Phone Card Retailers Can Qualify for Phone Tax Refund

Retailers and other businesses that sell prepaid phone cards for long-distance service can usually qualify for the telephone tax refund, according to the Internal Revenue Service.

In most cases, it is the phone card retailer, and not the phone company that issues the card or the customer who actually uses the card, that is responsible for paying the 3-percent federal excise tax. As long as the phone card was not restricted to local-only service, the retailer is eligible to request the telephone tax refund.

While the law places the responsibility for the collection of the excise tax on the carrier, the carrier, typically a phone company, has transferred the phone card to a retailer or other business. Because the end user is also not liable for the tax, the burden of the excise tax usually falls on the retailer -- the first person that is not a carrier to whom a phone card is transferred.

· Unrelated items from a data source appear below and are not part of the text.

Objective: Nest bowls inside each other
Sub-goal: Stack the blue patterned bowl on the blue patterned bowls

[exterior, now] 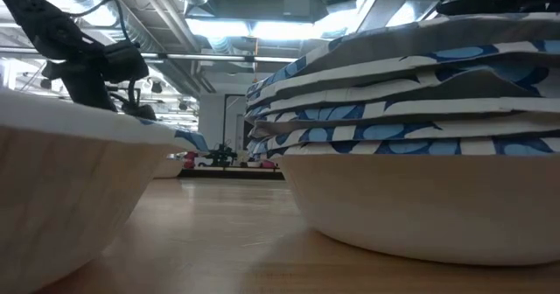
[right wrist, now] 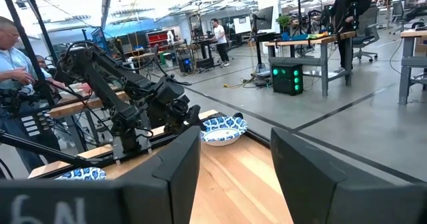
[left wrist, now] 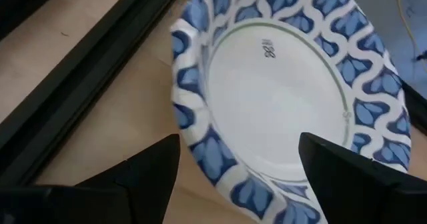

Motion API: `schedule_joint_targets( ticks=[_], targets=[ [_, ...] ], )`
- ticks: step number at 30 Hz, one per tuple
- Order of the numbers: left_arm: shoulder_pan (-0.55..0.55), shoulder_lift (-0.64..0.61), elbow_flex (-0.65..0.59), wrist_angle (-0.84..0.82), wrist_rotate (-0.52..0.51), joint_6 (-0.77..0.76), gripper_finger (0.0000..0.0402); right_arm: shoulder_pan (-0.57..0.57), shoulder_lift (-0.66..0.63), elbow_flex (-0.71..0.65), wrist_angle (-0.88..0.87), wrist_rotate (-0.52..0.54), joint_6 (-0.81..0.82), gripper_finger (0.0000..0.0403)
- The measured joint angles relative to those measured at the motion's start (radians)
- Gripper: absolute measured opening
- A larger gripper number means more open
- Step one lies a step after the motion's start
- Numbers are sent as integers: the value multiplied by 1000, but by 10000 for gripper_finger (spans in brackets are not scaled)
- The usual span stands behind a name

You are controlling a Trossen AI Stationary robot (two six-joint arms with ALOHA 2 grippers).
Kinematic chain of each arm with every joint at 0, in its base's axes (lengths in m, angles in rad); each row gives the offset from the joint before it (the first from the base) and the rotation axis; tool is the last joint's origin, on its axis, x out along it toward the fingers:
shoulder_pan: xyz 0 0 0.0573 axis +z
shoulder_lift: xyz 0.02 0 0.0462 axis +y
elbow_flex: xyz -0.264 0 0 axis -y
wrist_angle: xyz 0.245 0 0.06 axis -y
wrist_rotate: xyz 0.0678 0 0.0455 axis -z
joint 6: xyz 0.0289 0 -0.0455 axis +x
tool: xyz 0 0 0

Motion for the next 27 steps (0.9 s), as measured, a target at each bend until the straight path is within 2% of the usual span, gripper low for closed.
schedule_joint_targets(
  ticks=[5, 16, 27],
  targets=[
    [24, 33, 0, 4, 35, 3, 280, 0, 0, 0, 0, -1, -6, 182],
    [28, 66, 0, 14, 39, 30, 200, 0, 0, 0, 0, -1, -24, 182],
    [28, 66, 0, 66, 64, 84, 164, 0, 0, 0, 0, -1, -24, 182]
  ],
)
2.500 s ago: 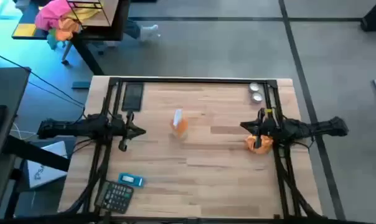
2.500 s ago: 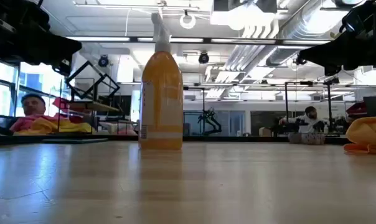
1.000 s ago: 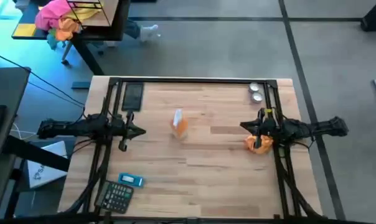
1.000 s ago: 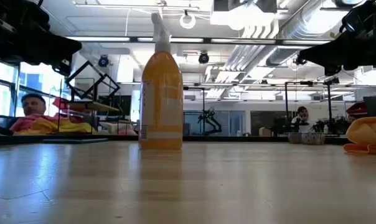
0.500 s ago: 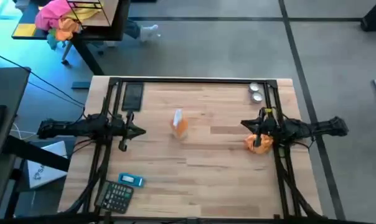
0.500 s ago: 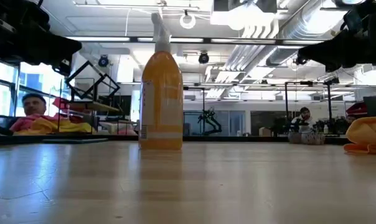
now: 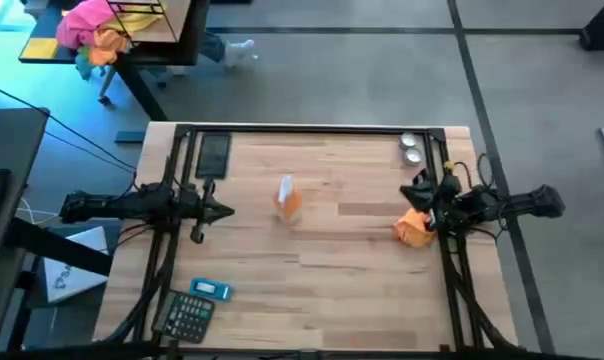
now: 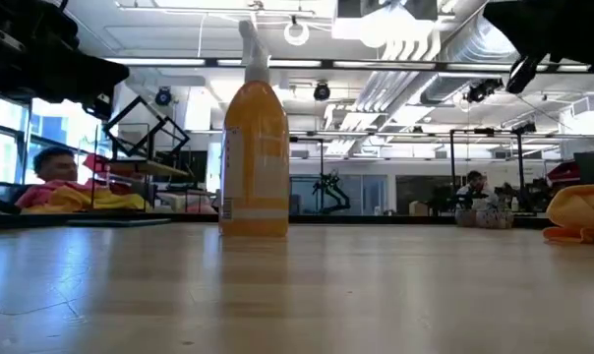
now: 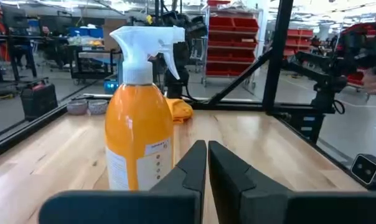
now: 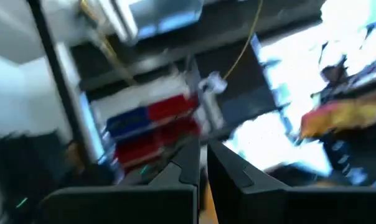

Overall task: Apply microfiber cloth
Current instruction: Spray the tablet using the spray bottle

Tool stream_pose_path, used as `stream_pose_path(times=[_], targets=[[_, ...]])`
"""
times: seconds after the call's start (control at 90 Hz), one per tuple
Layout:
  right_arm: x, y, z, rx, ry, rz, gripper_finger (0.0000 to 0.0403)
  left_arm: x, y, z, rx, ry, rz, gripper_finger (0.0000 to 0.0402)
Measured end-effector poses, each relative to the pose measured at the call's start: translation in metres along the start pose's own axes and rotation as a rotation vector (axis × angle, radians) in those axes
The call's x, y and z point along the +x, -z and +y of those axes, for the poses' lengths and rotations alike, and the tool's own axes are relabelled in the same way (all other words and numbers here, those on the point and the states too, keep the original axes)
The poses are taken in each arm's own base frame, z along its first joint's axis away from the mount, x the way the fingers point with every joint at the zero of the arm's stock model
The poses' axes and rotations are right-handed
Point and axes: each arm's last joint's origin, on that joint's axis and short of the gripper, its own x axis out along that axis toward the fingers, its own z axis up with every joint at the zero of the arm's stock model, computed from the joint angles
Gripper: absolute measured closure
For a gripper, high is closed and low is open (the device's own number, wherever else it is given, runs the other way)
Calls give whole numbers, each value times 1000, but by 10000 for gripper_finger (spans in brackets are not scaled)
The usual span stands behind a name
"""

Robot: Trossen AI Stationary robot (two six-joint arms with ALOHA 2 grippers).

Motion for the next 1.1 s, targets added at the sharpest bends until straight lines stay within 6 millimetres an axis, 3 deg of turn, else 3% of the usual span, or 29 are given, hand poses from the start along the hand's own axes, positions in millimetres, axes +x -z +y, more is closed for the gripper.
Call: stream_pose_path(times=[0.2, 0.489, 0.7, 0.889, 1.1], targets=[[15, 18, 4, -31, 7, 149, 402, 0, 0, 0, 0, 0, 0, 402], [61, 16, 25, -242, -49, 282, 399, 0, 0, 0, 0, 0, 0, 402], [98, 25, 36, -316, -37, 402, 338, 0, 0, 1, 14, -20, -4, 402], [135, 58, 41, -379, -32, 569, 281, -1, -12, 2, -136, -69, -129, 402], [165, 115, 43, -387, -46, 615, 274, -1, -15, 2, -192, -73, -165, 402]])
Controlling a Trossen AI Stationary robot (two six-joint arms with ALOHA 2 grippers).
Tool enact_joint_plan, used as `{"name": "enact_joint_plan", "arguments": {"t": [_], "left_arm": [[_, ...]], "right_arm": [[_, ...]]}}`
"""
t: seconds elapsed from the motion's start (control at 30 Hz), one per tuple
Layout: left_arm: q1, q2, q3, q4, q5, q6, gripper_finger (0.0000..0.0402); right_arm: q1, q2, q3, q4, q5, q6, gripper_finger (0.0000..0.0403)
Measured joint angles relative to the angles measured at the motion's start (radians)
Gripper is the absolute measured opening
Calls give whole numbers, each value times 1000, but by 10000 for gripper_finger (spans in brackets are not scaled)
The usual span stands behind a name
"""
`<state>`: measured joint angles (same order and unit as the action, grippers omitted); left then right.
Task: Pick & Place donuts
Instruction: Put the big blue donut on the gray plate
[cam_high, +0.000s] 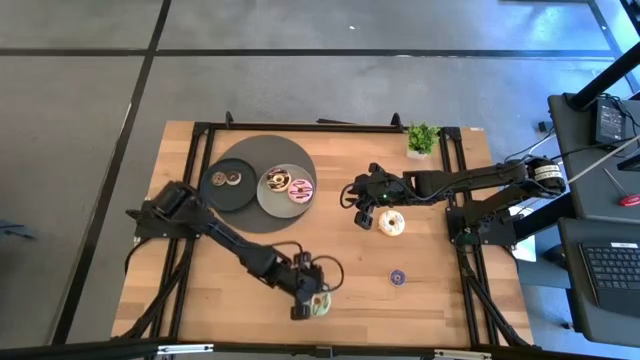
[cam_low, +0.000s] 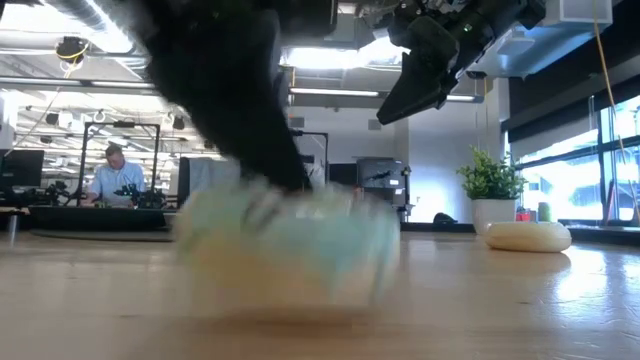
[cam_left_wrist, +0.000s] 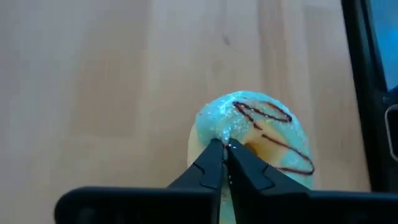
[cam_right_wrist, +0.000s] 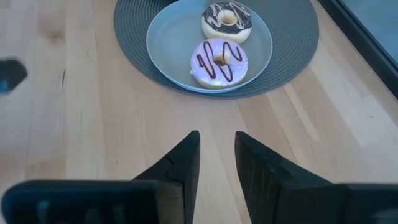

The government stopped collecting the long-distance excise tax last August after several federal court decisions held that the tax does not apply to long-distance service as it is billed today. Federal officials also authorized a one-time refund of the 3 percent federal excise tax collected on service billed during the previous 41 months.

Businesses can request the refund by filling out Form 8913, “Credit for Federal Telephone Excise Tax Paid,” and attaching it to their regular income-tax return. More information is available by accessing a section of the IRS’s Web site dedicated to the tax, located at www.irs.gov/newsroom/article/0,,id=164032,00.html.